Robert Christgau gave a positive review, calling the song one of the "impossibly touching" tracks on Shades of Purple that "sets the standard" for the rest of the album.[9] Chuck Taylor from Billboard said the song would appeal to both the young and mature listeners as it "neatly walks the line between pure pop and the cusp of the adult top 40". He added the song was "Absolutely enchanting in its youthful vocal and meaty series of hooks".[2] Michael Paoletta, also from Billboard, called the song an "infectious pop rocker", adding that "what's most dazzling about the track is the vocal verve of the girls' harmonizing."[10] Heather Phares from AllMusic referred to the song as "sweet yet down-to-earth pop".[28] Marius Lillelien, the director of the Norwegian radio station NRK P3, said "It's a very well-written, well-produced pop song, they're young and potentially the largest Norwegian pop success ever. The song is best suited to an audience aged 10–16, but in my opinion it won't scare away older listeners".[26] "Don't Say You Love Me" was nominated for the year's best song at the 2000 Spellemannprisen awards, though it lost to Propaganda by Briskeby.[29]

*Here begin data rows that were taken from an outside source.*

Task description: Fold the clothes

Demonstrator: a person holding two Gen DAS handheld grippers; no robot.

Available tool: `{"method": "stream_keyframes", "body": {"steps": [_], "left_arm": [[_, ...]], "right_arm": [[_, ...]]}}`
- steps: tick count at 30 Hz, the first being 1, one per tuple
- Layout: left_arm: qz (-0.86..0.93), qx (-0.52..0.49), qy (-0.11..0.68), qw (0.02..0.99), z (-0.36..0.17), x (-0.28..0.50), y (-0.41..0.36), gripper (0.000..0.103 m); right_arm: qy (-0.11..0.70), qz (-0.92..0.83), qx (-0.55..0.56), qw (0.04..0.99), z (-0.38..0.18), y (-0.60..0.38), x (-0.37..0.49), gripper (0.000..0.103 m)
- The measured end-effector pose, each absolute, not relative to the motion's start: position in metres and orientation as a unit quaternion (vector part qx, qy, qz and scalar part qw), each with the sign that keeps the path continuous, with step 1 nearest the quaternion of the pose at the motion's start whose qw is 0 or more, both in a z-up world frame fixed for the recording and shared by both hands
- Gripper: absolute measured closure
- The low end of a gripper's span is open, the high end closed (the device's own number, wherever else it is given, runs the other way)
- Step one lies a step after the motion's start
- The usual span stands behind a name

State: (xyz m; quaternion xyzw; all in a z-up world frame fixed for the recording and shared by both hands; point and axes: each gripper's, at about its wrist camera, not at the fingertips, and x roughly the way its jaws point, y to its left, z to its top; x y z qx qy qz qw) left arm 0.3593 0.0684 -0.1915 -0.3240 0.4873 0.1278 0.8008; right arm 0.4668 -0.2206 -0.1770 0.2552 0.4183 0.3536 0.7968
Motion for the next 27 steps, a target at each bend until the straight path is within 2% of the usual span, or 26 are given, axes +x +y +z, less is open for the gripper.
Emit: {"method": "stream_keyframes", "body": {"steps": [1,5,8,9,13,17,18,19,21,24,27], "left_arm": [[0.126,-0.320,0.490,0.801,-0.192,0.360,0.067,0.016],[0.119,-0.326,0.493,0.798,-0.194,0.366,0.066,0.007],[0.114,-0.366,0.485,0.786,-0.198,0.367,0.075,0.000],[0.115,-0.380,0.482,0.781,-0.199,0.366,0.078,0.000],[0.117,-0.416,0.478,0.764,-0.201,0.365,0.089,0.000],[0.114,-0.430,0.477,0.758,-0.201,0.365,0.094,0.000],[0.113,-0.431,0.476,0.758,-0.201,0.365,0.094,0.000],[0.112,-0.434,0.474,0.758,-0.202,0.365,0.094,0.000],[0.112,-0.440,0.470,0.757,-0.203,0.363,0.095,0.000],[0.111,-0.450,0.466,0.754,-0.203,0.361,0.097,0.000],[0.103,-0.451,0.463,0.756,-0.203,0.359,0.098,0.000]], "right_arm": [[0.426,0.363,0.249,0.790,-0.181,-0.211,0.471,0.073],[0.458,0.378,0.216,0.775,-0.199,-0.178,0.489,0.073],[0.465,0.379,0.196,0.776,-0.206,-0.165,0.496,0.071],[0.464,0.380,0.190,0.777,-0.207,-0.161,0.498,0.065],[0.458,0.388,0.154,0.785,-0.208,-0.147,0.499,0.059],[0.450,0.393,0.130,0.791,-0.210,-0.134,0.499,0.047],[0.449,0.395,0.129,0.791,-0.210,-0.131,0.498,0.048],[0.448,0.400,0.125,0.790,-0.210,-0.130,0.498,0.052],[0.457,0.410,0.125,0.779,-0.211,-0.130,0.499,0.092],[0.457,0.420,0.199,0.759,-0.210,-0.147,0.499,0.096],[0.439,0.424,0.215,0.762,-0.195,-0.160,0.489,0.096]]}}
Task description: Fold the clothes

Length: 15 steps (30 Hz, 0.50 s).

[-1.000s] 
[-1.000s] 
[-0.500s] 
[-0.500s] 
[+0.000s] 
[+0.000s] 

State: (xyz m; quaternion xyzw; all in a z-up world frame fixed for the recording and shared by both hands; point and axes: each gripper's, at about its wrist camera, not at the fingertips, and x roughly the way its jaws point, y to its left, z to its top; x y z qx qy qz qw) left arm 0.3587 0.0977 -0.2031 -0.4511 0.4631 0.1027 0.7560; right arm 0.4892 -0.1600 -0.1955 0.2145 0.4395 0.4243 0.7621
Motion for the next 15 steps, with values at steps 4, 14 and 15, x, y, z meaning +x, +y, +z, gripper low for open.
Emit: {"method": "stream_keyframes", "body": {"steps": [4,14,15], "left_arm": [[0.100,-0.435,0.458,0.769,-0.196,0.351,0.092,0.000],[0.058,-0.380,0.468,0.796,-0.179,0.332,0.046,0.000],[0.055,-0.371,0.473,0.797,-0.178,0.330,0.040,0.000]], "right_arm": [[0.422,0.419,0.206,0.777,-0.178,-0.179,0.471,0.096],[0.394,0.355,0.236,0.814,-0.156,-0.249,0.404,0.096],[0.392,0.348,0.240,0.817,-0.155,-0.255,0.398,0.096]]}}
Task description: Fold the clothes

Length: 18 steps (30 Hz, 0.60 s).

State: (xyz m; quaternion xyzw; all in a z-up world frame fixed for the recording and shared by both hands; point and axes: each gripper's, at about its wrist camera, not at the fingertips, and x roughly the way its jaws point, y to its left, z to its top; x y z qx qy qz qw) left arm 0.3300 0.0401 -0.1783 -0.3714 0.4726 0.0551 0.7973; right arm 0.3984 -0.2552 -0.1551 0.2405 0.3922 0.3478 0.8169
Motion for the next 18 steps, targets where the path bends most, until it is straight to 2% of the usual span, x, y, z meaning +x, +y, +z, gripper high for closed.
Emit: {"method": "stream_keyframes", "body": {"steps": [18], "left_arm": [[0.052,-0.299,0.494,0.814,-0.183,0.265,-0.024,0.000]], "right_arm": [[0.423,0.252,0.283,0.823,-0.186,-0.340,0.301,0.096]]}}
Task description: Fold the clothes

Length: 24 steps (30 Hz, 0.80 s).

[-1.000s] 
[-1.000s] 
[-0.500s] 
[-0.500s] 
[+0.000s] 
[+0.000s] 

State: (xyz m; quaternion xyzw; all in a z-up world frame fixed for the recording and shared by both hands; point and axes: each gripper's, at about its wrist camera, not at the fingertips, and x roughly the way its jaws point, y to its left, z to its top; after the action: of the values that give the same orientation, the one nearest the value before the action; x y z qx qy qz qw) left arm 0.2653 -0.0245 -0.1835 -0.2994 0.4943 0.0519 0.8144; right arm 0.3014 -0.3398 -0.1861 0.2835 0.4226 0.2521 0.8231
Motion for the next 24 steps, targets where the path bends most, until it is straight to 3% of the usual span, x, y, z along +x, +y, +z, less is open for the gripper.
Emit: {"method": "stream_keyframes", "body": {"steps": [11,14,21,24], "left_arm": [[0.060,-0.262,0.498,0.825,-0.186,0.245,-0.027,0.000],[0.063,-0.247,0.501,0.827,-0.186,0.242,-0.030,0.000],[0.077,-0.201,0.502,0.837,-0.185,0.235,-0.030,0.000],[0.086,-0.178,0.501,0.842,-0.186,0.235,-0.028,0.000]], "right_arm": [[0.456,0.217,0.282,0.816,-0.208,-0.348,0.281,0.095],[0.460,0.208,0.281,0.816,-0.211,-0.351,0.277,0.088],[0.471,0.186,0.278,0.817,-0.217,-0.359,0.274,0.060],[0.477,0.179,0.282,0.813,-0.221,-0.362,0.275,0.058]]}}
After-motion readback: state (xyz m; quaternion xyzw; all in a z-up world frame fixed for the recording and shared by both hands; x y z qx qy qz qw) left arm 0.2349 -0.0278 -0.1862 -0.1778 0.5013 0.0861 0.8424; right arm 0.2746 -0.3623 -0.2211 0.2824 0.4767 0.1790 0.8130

In the US, "Don't Say You Love Me" entered the Billboard Hot 100 at number 72,[30] later peaking at number 21. It also reached number 40 on both the Latin Pop Airplay and Tropical Songs charts.[31] The single sold 39,000 copies in the week preceding November 27,[3] and had sold 580,000 units by May 2000.[32] It reached number 2 in Norway and number 4 in both Australia and New Zealand.[33][34][35] It made the top 10 in Finland,[36] the top 20 in Canada, the UK, Sweden and the Netherlands,[31][37][38][39] the top 40 in Italy and Belgium[40][41] and the top 80 in Germany,[42] France and Switzerland.[43][44] It was certified gold in the US on 6 December 1999[45] and in Australia in 2000.[46]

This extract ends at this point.